Au-delà de la mobilité, dans quels autres domaines prévoyez-vous des mesures visant à limiter l’impact environnemental du tournoi?

La gestion des déchets est un thème important. Nous excluons le recours à la vaisselle jetable dans l’ensemble de stades et essayons de limiter la production de déchets. C’est par exemple le cas pour le matériel publicitaire, y compris de la part de nos partenaires. Un point d’interrogation subsiste au sujet des restes alimentaires. La loi est très contraignante à ce sujet, mais nous essayons de trouver une solution.

Justement, que pourrons-nous manger lors de l’Euro féminin?

En matière de nourriture, nous devons adapter l’offre au public de l’Euro féminin, qui est beaucoup plus familial que le public du tournoi masculin. Il n’y aura donc pas seulement de la bière et de la saucisse mais également des menus adaptés aux enfants et des options végétariennes. Nous mettons l’accent sur la dimension saine de la nourriture et des boissons proposées dans le cadre du tournoi. Nous nous assurons par ailleurs que l’eau soit bien potable dans les stades. À ce sujet, il y a un gros travail de sensibilisation à faire auprès du public étranger. Ce qui est évident pour nous, par exemple le fait que l’eau des fontaines publiques est potable, ne l’est pas pour tout le monde. C’est pourtant un aspect important qui contribue à rendre le tournoi accessible financièrement.

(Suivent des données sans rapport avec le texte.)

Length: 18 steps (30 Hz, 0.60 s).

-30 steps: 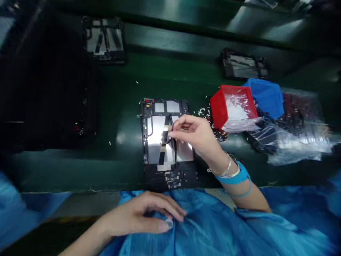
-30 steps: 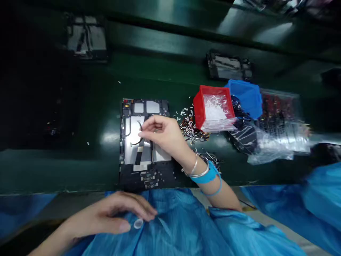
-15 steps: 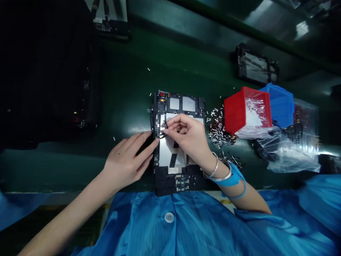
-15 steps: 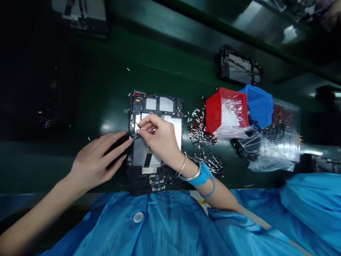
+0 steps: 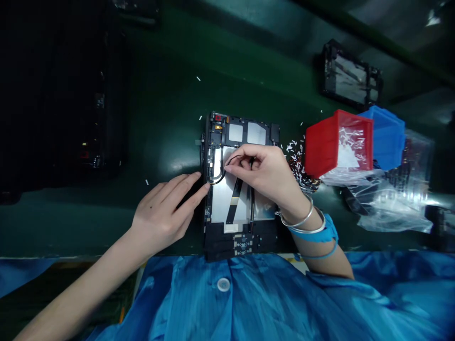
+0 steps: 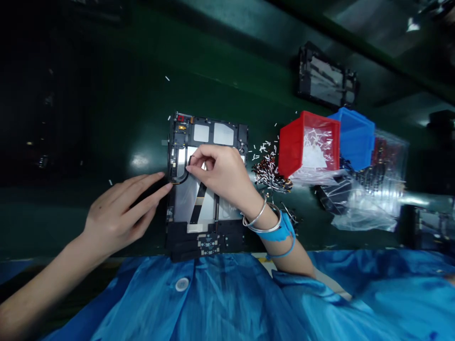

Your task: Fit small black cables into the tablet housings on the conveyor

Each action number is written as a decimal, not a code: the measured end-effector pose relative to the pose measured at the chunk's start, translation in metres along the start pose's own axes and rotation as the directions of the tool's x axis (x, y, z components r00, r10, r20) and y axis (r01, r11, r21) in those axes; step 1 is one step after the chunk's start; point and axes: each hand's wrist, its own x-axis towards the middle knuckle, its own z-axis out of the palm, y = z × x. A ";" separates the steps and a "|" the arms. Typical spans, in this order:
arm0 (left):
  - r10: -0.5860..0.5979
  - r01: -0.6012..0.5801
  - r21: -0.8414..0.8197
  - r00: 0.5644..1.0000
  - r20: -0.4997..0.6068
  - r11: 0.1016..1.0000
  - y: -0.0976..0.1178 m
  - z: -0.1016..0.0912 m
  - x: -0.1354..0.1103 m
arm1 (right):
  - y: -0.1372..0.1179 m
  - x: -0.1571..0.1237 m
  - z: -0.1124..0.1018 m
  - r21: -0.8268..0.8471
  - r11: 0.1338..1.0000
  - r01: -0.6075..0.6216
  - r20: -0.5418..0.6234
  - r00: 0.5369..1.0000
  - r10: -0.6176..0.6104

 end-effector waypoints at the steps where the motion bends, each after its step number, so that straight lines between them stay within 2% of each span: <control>1: 0.005 -0.005 0.015 1.000 0.001 1.000 0.000 0.000 0.001 | 0.000 0.001 -0.001 -0.011 1.000 0.002 0.010 1.000 -0.002; 5: 0.032 -0.034 0.069 0.999 0.018 0.997 0.002 -0.003 0.008 | 0.001 0.003 -0.002 -0.007 1.000 0.012 0.038 0.999 -0.012; 10: 0.073 -0.076 0.041 0.995 0.072 0.996 0.000 -0.006 0.017 | -0.001 0.005 -0.002 -0.046 0.999 -0.001 0.045 0.999 0.003; 14: 0.096 -0.103 0.046 0.986 0.137 0.994 -0.002 -0.004 0.017 | -0.003 0.005 -0.001 -0.085 0.996 -0.006 0.029 1.000 0.009; 18: 0.093 -0.101 0.048 0.985 0.142 0.994 -0.004 -0.002 0.015 | -0.003 0.005 0.001 -0.117 0.993 -0.008 0.017 1.000 0.010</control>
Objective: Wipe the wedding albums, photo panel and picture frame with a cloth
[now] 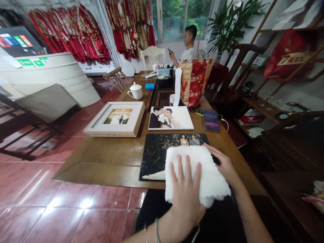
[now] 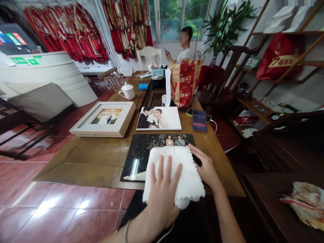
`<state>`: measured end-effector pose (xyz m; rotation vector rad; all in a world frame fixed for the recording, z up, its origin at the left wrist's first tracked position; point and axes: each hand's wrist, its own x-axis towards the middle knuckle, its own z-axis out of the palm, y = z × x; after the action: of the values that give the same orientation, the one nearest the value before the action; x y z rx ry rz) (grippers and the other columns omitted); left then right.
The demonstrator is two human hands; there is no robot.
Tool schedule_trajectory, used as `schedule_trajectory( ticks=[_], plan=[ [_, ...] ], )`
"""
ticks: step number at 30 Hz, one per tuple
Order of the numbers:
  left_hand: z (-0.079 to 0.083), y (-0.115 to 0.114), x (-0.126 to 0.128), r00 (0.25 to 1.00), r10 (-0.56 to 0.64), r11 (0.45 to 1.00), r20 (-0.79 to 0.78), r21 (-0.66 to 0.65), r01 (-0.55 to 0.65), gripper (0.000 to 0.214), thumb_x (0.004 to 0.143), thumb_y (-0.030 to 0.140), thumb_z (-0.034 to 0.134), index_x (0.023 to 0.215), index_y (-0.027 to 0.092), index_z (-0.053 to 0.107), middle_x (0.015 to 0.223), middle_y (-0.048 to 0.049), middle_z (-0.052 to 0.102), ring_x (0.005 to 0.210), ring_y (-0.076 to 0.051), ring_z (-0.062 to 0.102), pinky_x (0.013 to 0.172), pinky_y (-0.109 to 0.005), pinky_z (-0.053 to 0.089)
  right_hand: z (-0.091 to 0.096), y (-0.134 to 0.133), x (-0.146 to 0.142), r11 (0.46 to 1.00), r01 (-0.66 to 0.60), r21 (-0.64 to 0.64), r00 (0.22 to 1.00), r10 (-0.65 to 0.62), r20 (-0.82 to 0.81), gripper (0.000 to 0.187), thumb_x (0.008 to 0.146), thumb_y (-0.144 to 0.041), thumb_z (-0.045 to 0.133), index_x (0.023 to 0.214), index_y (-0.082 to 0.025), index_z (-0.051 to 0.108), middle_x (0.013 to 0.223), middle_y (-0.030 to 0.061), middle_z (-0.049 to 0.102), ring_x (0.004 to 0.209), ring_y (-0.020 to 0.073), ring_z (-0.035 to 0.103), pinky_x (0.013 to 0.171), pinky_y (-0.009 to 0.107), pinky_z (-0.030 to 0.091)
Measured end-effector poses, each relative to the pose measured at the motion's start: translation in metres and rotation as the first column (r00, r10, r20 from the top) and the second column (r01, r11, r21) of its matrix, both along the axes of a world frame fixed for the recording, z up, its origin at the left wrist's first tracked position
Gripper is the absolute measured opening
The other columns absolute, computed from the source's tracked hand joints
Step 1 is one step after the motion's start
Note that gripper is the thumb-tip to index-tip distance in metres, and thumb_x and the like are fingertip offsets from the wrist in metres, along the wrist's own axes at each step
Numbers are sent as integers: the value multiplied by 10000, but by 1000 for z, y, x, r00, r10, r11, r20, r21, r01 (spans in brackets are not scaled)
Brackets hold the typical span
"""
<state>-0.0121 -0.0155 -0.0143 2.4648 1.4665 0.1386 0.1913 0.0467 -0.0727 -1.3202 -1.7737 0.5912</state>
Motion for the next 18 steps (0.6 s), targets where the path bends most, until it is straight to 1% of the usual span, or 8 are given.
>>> schedule_trajectory(
  ticks=[2,5,8,10,12,14,16,18],
  plan=[
    [0,16,13,997,76,996,-16,56,-75,939,708,498,661,1481,208,213,1555,-171,64,1379,-454,-75,1063,-705,19,-2,0,1,1000,-10,8,1000,10,-25,388,805,-263,567,1183,-227,648,1326,96,579,1224,278,541,1010,427,455],
    [-4,35,28,983,173,976,-54,141,-164,997,668,524,703,1475,177,231,1546,-194,104,1375,-476,-57,1056,-708,-12,-4,0,2,1000,-7,24,999,8,-38,417,786,-241,559,1194,-238,643,1318,81,589,1216,277,548,1012,415,455],
    [-6,31,34,976,197,971,-98,160,-180,1020,646,538,719,1466,151,251,1537,-216,123,1363,-505,-42,1035,-735,-10,-3,1,1,999,1,40,998,2,-59,386,801,-279,558,1170,-234,659,1305,84,599,1198,278,565,1000,416,468],
    [-6,14,30,983,139,982,-117,145,-122,990,680,535,689,1463,119,248,1529,-239,126,1364,-502,-36,1033,-742,11,-1,1,0,1000,7,31,998,-5,-60,348,839,-314,532,1148,-238,672,1298,85,604,1196,271,567,996,417,473],
    [-6,-5,20,993,21,994,-119,110,-8,995,693,530,671,1465,89,224,1523,-262,108,1372,-481,-54,1041,-734,31,3,0,-2,1000,19,6,999,-18,-45,337,875,-317,492,1159,-256,663,1298,71,605,1214,252,553,1018,422,453],
    [-6,-19,5,990,-100,991,-100,79,108,1038,663,523,686,1472,96,193,1526,-264,67,1376,-454,-93,1048,-722,27,7,-1,-5,1000,25,-7,999,-25,-28,337,883,-307,488,1176,-267,650,1306,62,600,1234,243,536,1043,433,427],
    [-3,-17,-12,979,-186,980,-81,59,191,1030,649,477,692,1477,146,178,1540,-230,24,1384,-415,-115,1066,-689,20,9,-1,-7,1000,28,0,1000,-28,-10,333,899,-299,466,1178,-269,647,1303,60,602,1240,237,529,1054,444,413],
    [2,3,-29,967,-238,970,-91,33,242,961,666,375,679,1474,199,190,1553,-182,13,1401,-358,-105,1100,-622,35,8,-2,-8,999,36,12,999,-36,9,333,913,-293,447,1181,-267,642,1301,60,603,1238,234,532,1056,452,411]
  ],
)
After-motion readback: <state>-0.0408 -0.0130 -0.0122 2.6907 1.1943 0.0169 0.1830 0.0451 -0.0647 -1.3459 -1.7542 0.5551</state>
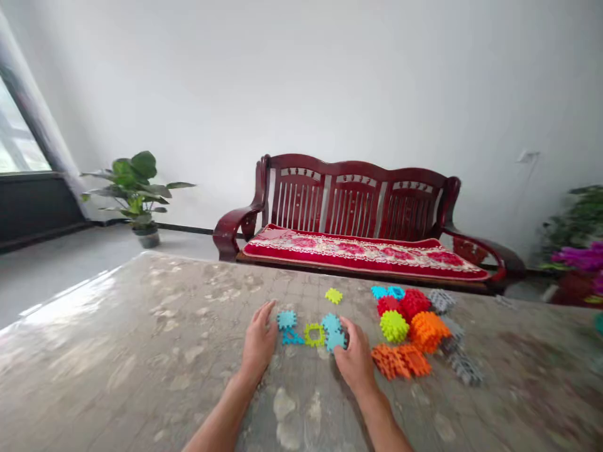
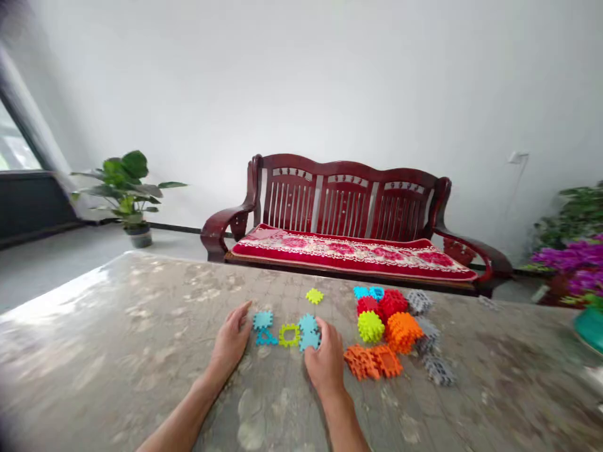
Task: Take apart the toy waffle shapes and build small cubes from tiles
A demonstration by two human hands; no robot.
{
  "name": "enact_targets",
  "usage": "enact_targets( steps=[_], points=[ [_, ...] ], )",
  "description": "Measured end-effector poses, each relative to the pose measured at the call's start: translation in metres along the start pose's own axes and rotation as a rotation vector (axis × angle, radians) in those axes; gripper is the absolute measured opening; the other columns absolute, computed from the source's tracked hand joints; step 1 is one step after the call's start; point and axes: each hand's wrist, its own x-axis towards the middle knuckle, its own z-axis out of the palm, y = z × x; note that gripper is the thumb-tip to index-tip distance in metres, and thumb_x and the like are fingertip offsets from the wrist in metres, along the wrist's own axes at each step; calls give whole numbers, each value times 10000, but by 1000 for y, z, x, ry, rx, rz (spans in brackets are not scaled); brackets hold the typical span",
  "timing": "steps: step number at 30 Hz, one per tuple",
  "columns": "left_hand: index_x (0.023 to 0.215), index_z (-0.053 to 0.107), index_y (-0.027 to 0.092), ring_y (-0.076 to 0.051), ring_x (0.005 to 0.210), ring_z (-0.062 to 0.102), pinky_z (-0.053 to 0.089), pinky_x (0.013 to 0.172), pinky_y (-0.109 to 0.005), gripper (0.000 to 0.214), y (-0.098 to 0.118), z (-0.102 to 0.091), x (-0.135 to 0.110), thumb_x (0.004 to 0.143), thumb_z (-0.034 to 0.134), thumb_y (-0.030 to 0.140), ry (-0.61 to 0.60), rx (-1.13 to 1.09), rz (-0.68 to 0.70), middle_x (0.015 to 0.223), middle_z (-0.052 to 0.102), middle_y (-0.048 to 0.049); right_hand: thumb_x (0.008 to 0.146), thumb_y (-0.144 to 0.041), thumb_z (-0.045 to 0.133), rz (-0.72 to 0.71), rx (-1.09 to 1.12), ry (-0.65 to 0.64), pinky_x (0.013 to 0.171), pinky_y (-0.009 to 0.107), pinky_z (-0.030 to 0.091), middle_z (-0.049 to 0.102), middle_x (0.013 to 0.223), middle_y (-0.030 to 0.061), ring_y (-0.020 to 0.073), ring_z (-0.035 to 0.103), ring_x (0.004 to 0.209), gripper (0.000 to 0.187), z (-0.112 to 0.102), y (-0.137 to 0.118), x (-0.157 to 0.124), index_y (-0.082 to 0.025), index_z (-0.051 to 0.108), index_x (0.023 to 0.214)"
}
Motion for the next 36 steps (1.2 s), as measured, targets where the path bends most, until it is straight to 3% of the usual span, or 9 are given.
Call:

Il est important de se poser la question de la réelle durabilité de ce genre d’événements. Devrait-on être plus strict? Peut-on interdire aux équipes de venir en avion?

Cette accessibilité de l’événement s’inscrit dans l’axe social de votre stratégie. On y trouve également des mesures visant à lutter contre les discriminations…

L’Euro féminin attire un public que l’on peut qualifier de plus «vulnérable» dans la mesure où il est plus féminin et très familial. Nous appliquons une politique de tolérance zéro face aux discriminations. Pour cela, nous avons développé une plateforme qui permet de signaler anonymement tout débordement. Les signalements sont directement transmis à la police afin que des mesures soient prises rapidement. Nous utilisons également un outil de veille sur les réseaux sociaux pour lutter contre des propos haineux, notamment misogyne, qui pourraient y émerger.

Avez-vous l’impression que la haine contre les femmes s’est intensifiée, notamment dans le contexte politique actuel?

Le harcèlement est beaucoup plus marqué que dans le football masculin. C’est notre rôle de nous assurer que notre événement soit autant épargné que possible par cette problématique.

En quoi ce tournoi peut-il marquer un tournant pour les femmes et pour le football?

La question de l’héritage me tient particulièrement à cœur. L’Euro 2025 doit nous permettre d’investir dans des projets d’avenir et, dans les prochaines années, de compter non seulement davantage de joueuses mais aussi d’entraîneuses, d’arbitres ou de fonctionnaires actives dans le milieu du football. Nous avons beaucoup de retard à rattraper: les clubs ne sont ouverts aux femmes que depuis une cinquantaine d’années! C’est d’ailleurs en clin d’œil à Madeleine Boll, la toute première joueuse licenciée en Suisse, que la mascotte du tournoi s’appelle Maddli.

À vous entendre, il semble que l’Euro 2025 fait tout juste. Où voyez-vous encore un potentiel d’amélioration, notamment sur le plan environnemental?

Bien sûr, nous pouvons toujours faire mieux. Il est important de se poser la question de la réelle durabilité de ce genre d’événements. Devrait-on être plus strict? Peut-on interdire aux équipes de venir en avion? Doiton vendre des tickets seulement au public suisse afin d’éviter des longs déplacements? Le football est très populaire et je pense que nous devons plutôt profiter de la visibilité de ce sport pour parler de durabilité mais également d'inclusivité, d'égalité et respect.